While refactoring some of the data manipulation behind www.cambridgebumps.com I came across an obvious place to apply some memoization. This is where we cache a, usually expensive, function call so that subsequent calls simply return the cached value. It's a performance optimization.

Paper

Now, full disclosure, I actually pulled in the reselect library to do this for me rather than implement something myself. I know, I know, I represent everything that is wrong with modern web development practices! Ironically, I'm now about going to spend a few minutes describing how to do this by hand.

If you look around you'll often find the problem of computing Fibonacci numbers used as a simple example of where memoization helps. It is a nice example and most people will already be familiar with the algorithm.
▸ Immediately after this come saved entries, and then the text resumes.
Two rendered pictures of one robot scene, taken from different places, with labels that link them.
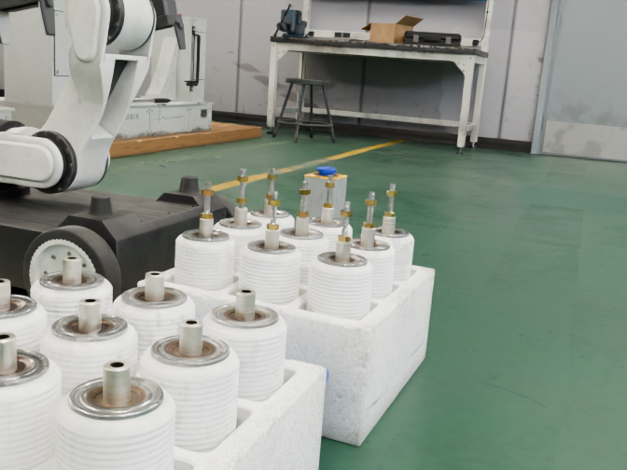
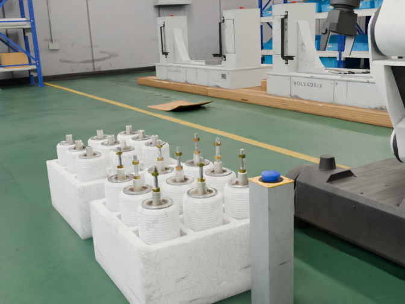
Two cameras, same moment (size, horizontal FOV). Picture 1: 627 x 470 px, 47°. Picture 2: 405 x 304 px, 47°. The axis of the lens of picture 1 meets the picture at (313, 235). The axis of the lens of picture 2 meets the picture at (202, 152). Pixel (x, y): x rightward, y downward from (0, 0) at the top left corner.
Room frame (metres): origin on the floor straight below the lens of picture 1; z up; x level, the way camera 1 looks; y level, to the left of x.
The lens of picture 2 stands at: (2.00, -0.85, 0.63)
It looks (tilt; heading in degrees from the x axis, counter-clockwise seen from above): 15 degrees down; 129
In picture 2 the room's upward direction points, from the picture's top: 3 degrees counter-clockwise
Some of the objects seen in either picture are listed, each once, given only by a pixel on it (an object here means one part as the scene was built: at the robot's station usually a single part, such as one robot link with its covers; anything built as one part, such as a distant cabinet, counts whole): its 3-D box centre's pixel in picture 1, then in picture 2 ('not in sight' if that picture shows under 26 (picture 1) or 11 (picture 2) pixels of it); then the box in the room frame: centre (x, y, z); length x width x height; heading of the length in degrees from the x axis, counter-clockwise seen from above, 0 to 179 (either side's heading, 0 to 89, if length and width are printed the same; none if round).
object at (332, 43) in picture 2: not in sight; (340, 42); (-0.84, 5.92, 0.36); 0.50 x 0.38 x 0.21; 70
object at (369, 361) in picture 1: (295, 324); (183, 237); (1.21, 0.02, 0.09); 0.39 x 0.39 x 0.18; 68
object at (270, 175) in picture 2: (326, 172); (270, 177); (1.50, -0.02, 0.32); 0.04 x 0.04 x 0.02
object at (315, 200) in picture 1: (320, 248); (272, 247); (1.50, -0.02, 0.16); 0.07 x 0.07 x 0.31; 68
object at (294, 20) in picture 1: (291, 22); not in sight; (5.84, 0.29, 0.87); 0.41 x 0.17 x 0.25; 160
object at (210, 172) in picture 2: (240, 224); (218, 172); (1.25, 0.13, 0.25); 0.08 x 0.08 x 0.01
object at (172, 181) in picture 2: (301, 234); (179, 180); (1.21, 0.02, 0.25); 0.08 x 0.08 x 0.01
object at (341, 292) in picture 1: (337, 317); (124, 209); (1.05, -0.05, 0.16); 0.10 x 0.10 x 0.18
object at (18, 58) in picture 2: not in sight; (14, 60); (-4.05, 2.61, 0.36); 0.31 x 0.25 x 0.20; 70
The following Javascript function computes the nth Fibonacci number recursively.

function fibonacci(n) {
  if (n <= 1) {
    return 1
  }

  return fibonacci(n - 1) + fibonacci(n - 2)
}

This function performs spectacularly poorly. Each function call kicks off another two calls until we hit the base case (n = 0 or 1). The runtime is exponential in n. Even worse, we'll blow through our call stack for larger inputs even if performance were acceptable.
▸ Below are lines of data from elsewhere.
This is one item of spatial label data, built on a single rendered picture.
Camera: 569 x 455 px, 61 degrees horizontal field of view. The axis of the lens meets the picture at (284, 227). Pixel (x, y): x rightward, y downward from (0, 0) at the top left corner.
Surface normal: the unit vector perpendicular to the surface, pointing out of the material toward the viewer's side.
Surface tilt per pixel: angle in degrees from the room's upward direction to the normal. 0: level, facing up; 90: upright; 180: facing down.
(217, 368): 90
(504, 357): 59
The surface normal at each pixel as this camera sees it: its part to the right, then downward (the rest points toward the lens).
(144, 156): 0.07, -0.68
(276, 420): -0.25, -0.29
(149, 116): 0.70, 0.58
Here's a version which uses memoization.

var cache = {}

function fibonacci(n) {
  if (cache.hasOwnProperty(n)) {
    return cache[n]
  }

  if (n <= 1) {
    return 1
  } else {
    var result = fibonacci(n - 1) + fibonacci(n - 2)
    cache[n] = result
    return result
  }
}

This requires at most n evaluations and performance is restored. There are a couple of points to note about this example.
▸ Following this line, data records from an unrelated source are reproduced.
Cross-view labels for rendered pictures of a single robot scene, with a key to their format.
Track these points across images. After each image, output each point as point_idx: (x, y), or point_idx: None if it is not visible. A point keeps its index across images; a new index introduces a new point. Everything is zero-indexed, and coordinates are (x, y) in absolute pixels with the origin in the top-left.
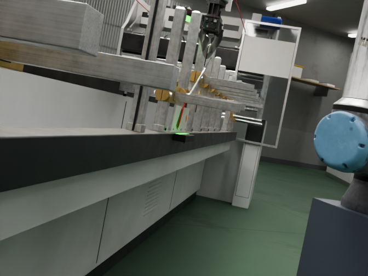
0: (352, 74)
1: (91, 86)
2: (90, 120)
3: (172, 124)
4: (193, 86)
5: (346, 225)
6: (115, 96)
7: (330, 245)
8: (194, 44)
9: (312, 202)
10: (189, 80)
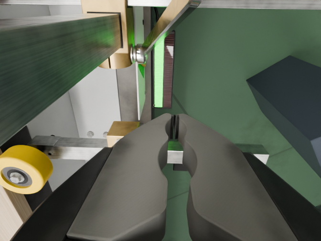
0: None
1: None
2: (70, 160)
3: (144, 103)
4: (144, 53)
5: (314, 162)
6: (30, 123)
7: (300, 143)
8: (28, 115)
9: (307, 139)
10: (111, 22)
  1. The function arguments consist of a single number which makes storing and looking up in the cache trivial. More thought should be expended for the general case
  2. We've modified the function to take advantage of memoization

Is it possible to memoize a function without explicitly rewriting it? The answer is yes with one exception. Funnily enough the exception is recursive functions; such as the Fibonacci function above. We'll come back to this at the end of the post.

Here's a function we can use to memoize our Fibonacci calculation.

function memoize(func) {
  var cache = {}

  return function (n) {
    if (cache.hasOwnProperty(n)) {
      return cache[n]
    }

    var result = func(n)
    cache[n] = result
    return result
  }
}

It's basically acting as a decorator which wraps the function and applies the same caching strategy we saw before.

Here's a more general version which can handle multiple arguments. It hands off computing a single key value from multiple inputs to a user-provided hash function.

function memoize(func, hash) {
  var cache = {};

  return function() {
    var key = hash(arguments);

    if (cache.hasOwnProperty(key)) {
      return cache[key];
    }

    var result = func(key);
    cache[key] = result;
    return result;
  }
}

var memoizedFibonacci = memoize(fibonacci, args => args[0);

There we are. A simple method to speed up repetitive calculations. My original motivation was computing derived data on demand. With memoization I can keep my application state to a minimum but avoid a costly performance hit every time I need to re-derive a piece of data.

Oh, and if you're curious about applying this to recursive functions. It's mostly around ensuring the recursive call inside the function is calling he memoized version of the function. The Underscore documentation has a short example.